Required work: All of the records below are to be output exactly; no image belongs in the result.

Data section:
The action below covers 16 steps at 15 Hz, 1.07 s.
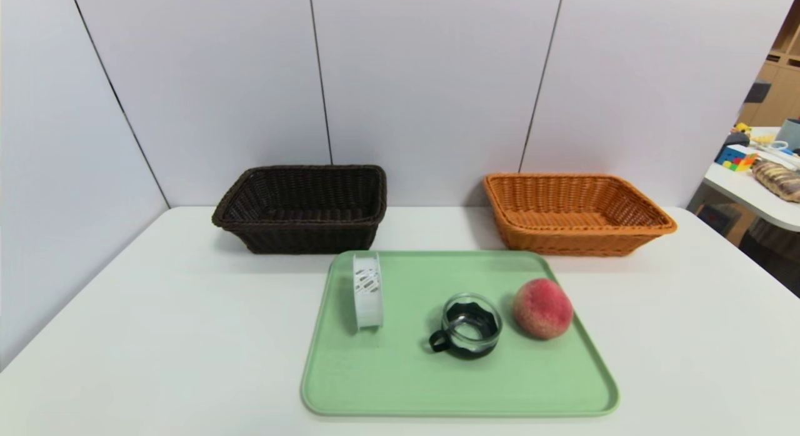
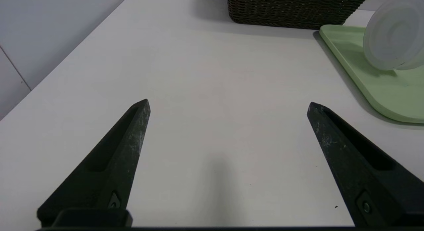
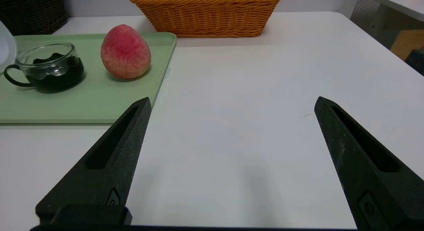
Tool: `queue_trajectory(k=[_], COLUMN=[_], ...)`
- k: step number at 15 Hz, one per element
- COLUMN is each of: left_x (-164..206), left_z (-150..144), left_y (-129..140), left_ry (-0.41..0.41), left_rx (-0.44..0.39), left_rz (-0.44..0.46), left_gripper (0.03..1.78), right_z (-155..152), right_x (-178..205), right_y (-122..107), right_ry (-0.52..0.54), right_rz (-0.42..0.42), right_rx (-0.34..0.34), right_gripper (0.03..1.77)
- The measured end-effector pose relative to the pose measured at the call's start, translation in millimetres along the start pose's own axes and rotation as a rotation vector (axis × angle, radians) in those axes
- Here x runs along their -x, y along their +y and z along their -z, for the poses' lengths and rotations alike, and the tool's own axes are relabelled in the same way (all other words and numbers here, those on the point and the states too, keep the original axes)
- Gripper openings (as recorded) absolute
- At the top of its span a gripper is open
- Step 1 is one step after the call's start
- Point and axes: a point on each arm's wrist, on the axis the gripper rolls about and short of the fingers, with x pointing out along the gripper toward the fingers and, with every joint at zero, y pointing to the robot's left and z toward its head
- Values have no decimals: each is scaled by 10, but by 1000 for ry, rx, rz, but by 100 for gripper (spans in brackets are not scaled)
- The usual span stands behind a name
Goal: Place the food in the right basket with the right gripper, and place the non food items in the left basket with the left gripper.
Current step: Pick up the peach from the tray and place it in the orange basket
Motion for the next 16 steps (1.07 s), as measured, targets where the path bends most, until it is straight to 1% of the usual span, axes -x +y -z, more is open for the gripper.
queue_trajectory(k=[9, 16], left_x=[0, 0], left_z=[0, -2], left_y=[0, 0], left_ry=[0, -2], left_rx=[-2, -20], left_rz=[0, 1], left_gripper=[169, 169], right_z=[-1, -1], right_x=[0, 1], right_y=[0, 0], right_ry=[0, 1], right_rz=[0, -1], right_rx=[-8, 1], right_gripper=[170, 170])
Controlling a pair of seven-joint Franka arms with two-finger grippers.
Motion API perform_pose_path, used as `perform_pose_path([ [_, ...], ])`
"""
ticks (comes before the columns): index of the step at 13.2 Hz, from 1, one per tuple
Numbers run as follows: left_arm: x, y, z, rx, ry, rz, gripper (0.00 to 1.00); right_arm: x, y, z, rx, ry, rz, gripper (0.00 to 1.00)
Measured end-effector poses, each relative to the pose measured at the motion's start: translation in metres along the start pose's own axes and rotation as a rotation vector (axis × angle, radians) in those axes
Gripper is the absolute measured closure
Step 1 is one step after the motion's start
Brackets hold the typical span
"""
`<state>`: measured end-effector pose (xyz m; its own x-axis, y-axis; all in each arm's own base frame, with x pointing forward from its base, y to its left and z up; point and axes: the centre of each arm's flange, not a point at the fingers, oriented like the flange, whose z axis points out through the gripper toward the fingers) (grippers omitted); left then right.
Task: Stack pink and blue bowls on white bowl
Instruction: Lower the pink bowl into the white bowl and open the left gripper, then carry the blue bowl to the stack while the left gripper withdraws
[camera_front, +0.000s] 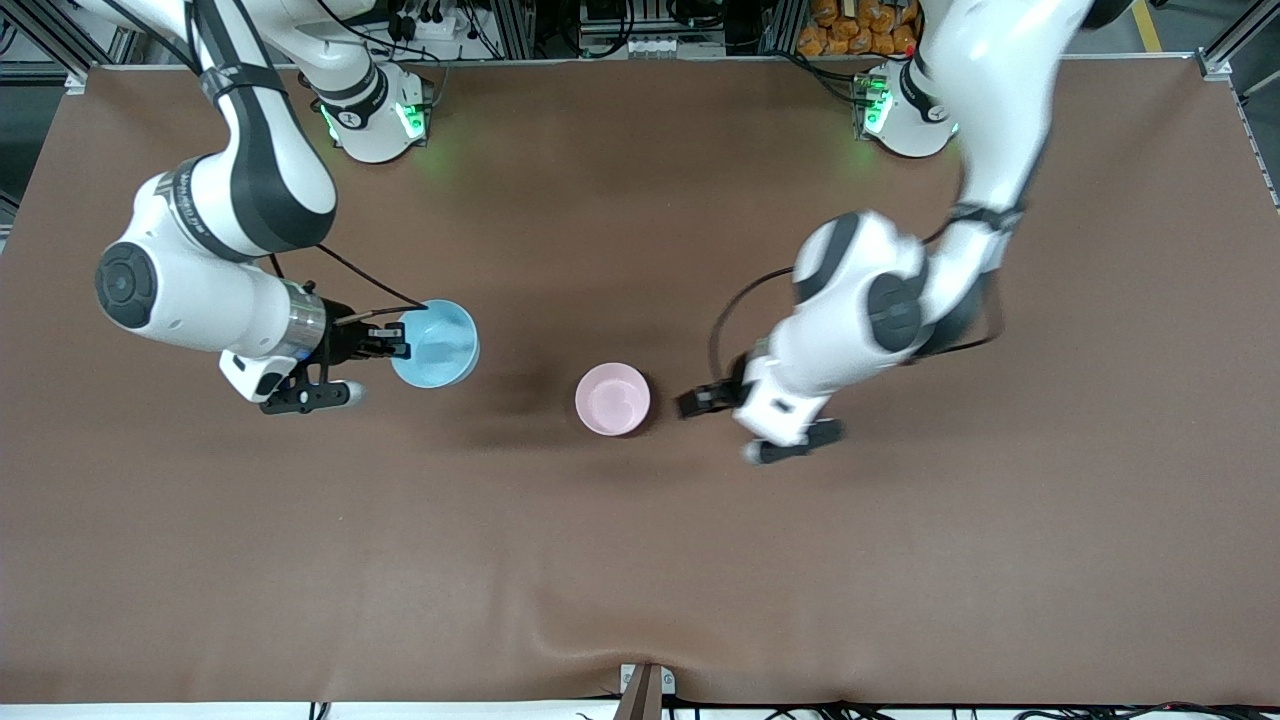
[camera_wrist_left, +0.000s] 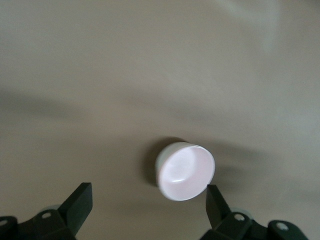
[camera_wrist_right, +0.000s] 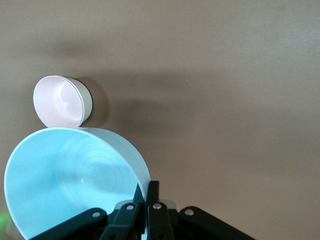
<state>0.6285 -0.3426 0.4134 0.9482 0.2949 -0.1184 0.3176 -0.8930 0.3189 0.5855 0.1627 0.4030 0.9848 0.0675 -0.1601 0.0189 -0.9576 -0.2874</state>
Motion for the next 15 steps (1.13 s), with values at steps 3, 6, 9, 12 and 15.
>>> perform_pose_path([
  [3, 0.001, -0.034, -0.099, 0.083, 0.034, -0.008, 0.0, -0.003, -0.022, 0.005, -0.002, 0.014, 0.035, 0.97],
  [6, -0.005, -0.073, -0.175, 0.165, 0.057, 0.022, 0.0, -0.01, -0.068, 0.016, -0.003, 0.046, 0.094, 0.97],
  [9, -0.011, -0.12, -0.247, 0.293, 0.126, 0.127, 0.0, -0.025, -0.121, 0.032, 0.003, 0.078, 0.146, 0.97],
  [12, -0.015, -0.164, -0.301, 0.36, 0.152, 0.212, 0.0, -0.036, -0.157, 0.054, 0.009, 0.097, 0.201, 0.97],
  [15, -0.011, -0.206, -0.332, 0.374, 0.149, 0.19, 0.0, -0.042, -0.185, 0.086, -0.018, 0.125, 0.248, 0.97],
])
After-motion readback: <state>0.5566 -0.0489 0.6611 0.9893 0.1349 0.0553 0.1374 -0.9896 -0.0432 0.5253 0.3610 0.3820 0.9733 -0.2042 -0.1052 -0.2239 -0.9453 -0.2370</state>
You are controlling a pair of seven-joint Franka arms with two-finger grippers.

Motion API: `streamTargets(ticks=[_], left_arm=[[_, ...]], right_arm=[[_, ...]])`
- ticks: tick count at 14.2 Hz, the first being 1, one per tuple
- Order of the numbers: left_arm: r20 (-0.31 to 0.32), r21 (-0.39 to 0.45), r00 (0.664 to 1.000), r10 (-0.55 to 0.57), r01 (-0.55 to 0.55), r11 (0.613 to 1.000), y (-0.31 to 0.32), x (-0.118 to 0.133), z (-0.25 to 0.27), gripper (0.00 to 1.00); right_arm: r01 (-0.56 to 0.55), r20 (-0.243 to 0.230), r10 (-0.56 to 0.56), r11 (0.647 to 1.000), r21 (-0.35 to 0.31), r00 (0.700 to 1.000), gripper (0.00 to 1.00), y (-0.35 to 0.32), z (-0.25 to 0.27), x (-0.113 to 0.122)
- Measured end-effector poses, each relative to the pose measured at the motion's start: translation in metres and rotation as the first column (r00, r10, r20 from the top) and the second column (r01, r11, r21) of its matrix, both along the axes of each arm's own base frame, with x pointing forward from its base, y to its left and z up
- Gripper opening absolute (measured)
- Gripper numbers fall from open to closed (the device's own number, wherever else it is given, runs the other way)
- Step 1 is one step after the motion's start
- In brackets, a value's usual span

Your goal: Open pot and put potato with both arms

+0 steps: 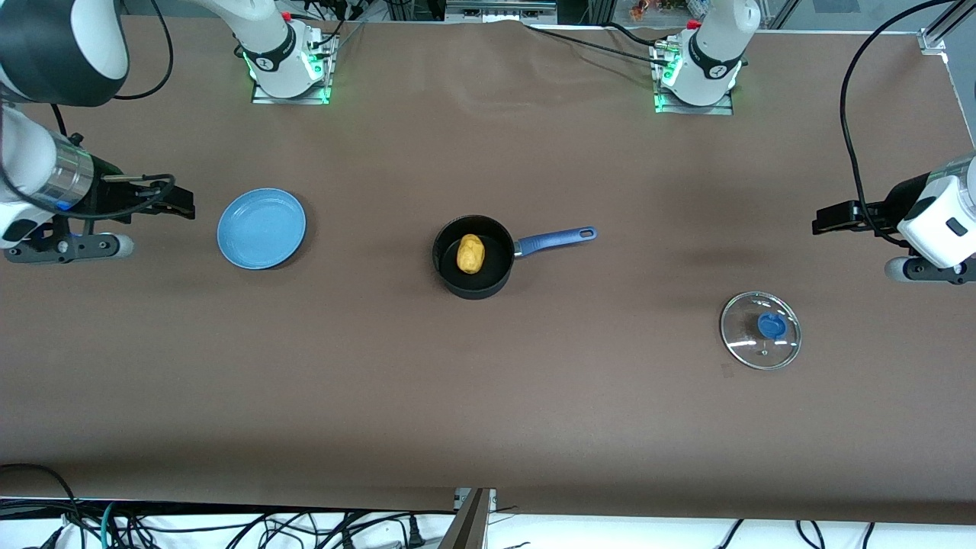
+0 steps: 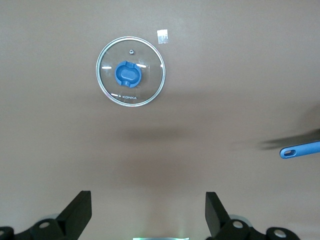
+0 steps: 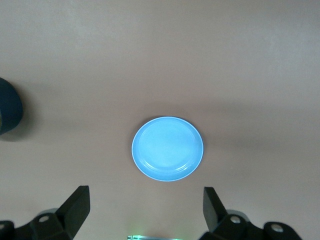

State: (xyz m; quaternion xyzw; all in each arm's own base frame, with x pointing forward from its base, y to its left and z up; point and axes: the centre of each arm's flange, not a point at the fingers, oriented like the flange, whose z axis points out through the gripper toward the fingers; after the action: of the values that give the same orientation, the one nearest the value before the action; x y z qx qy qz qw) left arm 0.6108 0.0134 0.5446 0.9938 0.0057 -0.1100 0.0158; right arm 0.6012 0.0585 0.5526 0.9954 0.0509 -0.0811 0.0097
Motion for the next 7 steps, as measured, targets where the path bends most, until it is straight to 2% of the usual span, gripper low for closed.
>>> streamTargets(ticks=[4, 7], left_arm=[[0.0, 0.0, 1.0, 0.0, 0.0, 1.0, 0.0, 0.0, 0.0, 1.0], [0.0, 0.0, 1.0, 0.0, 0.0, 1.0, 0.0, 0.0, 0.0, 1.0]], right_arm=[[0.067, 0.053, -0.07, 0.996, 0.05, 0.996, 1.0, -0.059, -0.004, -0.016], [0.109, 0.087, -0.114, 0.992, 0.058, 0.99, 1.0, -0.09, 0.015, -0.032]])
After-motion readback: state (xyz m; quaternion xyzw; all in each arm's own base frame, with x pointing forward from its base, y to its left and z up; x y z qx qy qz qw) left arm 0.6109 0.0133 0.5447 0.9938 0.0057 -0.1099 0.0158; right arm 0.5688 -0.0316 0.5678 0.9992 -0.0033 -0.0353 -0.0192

Exercise result:
The action below covers 16 steps at 15 Hz, 1.07 s.
Tool: `queue_trajectory(k=[_], COLUMN=[_], ...)`
- k: step number at 15 Hz, one per element
- COLUMN is each of: left_x (-164..206), left_z (-150..144), left_y (-129..140), left_ry (-0.41..0.41), left_rx (-0.44..0.39), left_rz (-0.44..0.46), left_gripper (0.03..1.78), right_z (-155..152), right_x (-178..205), right_y (-122..107), right_ry (-0.52..0.54), right_rz (-0.42..0.42), right_rx (-0.34..0.34), right_gripper (0.03..1.77)
- The measured end-effector pose relative to the pose measured at the call's start, translation in millimetres along the start pose's own axes and rotation as a rotation vector (axis × angle, radians) in those axes
- Here x runs along their -x, y along their +y and z along their -z, for the poses' lengths and rotations alike, and the tool's own axes are relabelled in the same way (all other words and numbers here, those on the point and the states too, keep the original axes)
- Gripper openings (as recorded) absolute
- At the top of its span a gripper is open
- Step 1 is one step after the call's start
- Point and axes: a point on each arm's wrist, on the axis the gripper rolls about and short of the fingers, with x pointing out along the gripper toward the fingers and, with every joint at zero, y pointing to the robot's left and z toward its head
- Values have no decimals: each is scaled by 10, but by 1000 for ry, rx, rz, but by 100 for gripper (spans in brackets are not scaled)
- The usual span stands behind a name
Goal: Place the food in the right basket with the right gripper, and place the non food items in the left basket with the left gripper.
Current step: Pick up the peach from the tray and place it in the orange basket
Motion for the next 16 steps (1.07 s), as measured, targets where the path bends most, until it is straight to 1% of the usual span, axes -x +y -z, more is open for the gripper.
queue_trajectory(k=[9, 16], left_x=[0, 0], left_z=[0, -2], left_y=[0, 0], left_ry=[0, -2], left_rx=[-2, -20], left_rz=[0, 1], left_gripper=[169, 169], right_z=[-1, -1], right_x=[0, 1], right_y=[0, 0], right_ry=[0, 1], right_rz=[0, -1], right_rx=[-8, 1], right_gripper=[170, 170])
Controlling a pair of seven-joint Franka arms with two-finger grippers.
Motion API perform_pose_path, used as `perform_pose_path([ [_, ...], ])`
"""
ticks (comes before the columns): index of the step at 13.2 Hz, from 1, one per tuple
Numbers run as follows: left_arm: x, y, z, rx, ry, rz, gripper (0.00 to 1.00); right_arm: x, y, z, rx, ry, rz, gripper (0.00 to 1.00)
Measured end-effector poses, each relative to the pose measured at the motion's start: translation in metres along the start pose's own axes and rotation as a rotation vector (axis × angle, radians) in those axes
Gripper is the absolute measured closure
Step 1 is one step after the motion's start
Brackets hold the typical span
"""
`<state>`: measured end-effector pose (xyz m; its own x-axis, y-axis; all in each arm's own base frame, with x pointing forward from its base, y to its left and z up; point and axes: the centre of each arm's flange, not a point at the fingers, oriented like the flange, whose z axis points out through the gripper toward the fingers) (grippers omitted); left then right.
Task: Stack pink and blue bowls on white bowl
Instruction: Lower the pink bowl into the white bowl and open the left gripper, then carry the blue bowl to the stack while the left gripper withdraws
[camera_front, +0.000s] 
[camera_wrist_left, +0.000s] 
[camera_wrist_right, +0.000s] 
<state>0.6285 -0.3426 0.4134 0.9482 0.2949 -0.1184 0.3176 -0.8930 0.3189 0.5855 0.1627 0.4030 0.9848 0.0675 -0.1601 0.0189 -0.9576 -0.2874</state>
Motion for the next 15 steps (1.13 s), with values at steps 3, 6, 9, 12 and 15.
>>> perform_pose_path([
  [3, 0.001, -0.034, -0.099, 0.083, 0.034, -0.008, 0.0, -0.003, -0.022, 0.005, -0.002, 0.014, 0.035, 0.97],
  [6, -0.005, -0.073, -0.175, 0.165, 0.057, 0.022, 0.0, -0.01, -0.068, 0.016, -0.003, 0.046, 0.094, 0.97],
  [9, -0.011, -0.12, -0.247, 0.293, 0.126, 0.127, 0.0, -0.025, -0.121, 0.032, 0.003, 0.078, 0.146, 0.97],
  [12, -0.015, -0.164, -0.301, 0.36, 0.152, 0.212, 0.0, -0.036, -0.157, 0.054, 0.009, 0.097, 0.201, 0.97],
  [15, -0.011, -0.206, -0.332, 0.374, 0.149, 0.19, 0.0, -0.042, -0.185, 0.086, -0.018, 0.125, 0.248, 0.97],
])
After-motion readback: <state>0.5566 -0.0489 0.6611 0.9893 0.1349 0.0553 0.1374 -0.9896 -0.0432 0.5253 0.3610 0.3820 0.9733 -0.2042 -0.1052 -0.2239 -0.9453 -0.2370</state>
You are controlling a pair of seven-joint Franka arms with two-finger grippers.

Motion API: `streamTargets(ticks=[_], left_arm=[[_, ...]], right_arm=[[_, ...]])`
- ticks: tick count at 14.2 Hz, the first being 1, one per tuple
- Order of the numbers: left_arm: r20 (-0.31 to 0.32), r21 (-0.39 to 0.45), r00 (0.664 to 1.000), r10 (-0.55 to 0.57), r01 (-0.55 to 0.55), r11 (0.613 to 1.000), y (-0.31 to 0.32), x (-0.118 to 0.133), z (-0.25 to 0.27), gripper (0.00 to 1.00); right_arm: r01 (-0.56 to 0.55), r20 (-0.243 to 0.230), r10 (-0.56 to 0.56), r11 (0.647 to 1.000), r21 (-0.35 to 0.31), r00 (0.700 to 1.000), gripper (0.00 to 1.00), y (-0.35 to 0.32), z (-0.25 to 0.27), x (-0.113 to 0.122)
- Measured end-effector poses, each relative to the pose measured at the motion's start: translation in metres and rotation as the first column (r00, r10, r20 from the top) and the second column (r01, r11, r21) of its matrix, both along the axes of each arm's own base frame, with x pointing forward from its base, y to its left and z up
- Gripper opening absolute (measured)
- Gripper numbers fall from open to closed (the device's own number, wherever else it is given, runs the other way)
- Step 1 is one step after the motion's start
- In brackets, a value's usual span

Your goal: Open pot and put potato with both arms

+0 steps: 
+0 steps: 
+0 steps: 

State: (xyz m; quaternion xyzw; all in each arm's own base frame, with x pointing forward from its base, y to its left and z up; point and axes: the centre of each arm's flange, not a point at the fingers, oriented like the flange, whose z axis points out through the gripper toward the fingers; after the action: of the values that give the same orientation, the one nearest the value before the action; x y z qx qy qz qw) left arm 0.6108 0.0134 0.5446 0.9938 0.0057 -0.1100 0.0158; right arm 0.6012 0.0585 0.5526 0.9954 0.0509 -0.0811 0.0097
Motion for the next 7 steps, as measured, targets where the path bends most, until it is straight to 2% of the usual span, gripper low for closed.
>>> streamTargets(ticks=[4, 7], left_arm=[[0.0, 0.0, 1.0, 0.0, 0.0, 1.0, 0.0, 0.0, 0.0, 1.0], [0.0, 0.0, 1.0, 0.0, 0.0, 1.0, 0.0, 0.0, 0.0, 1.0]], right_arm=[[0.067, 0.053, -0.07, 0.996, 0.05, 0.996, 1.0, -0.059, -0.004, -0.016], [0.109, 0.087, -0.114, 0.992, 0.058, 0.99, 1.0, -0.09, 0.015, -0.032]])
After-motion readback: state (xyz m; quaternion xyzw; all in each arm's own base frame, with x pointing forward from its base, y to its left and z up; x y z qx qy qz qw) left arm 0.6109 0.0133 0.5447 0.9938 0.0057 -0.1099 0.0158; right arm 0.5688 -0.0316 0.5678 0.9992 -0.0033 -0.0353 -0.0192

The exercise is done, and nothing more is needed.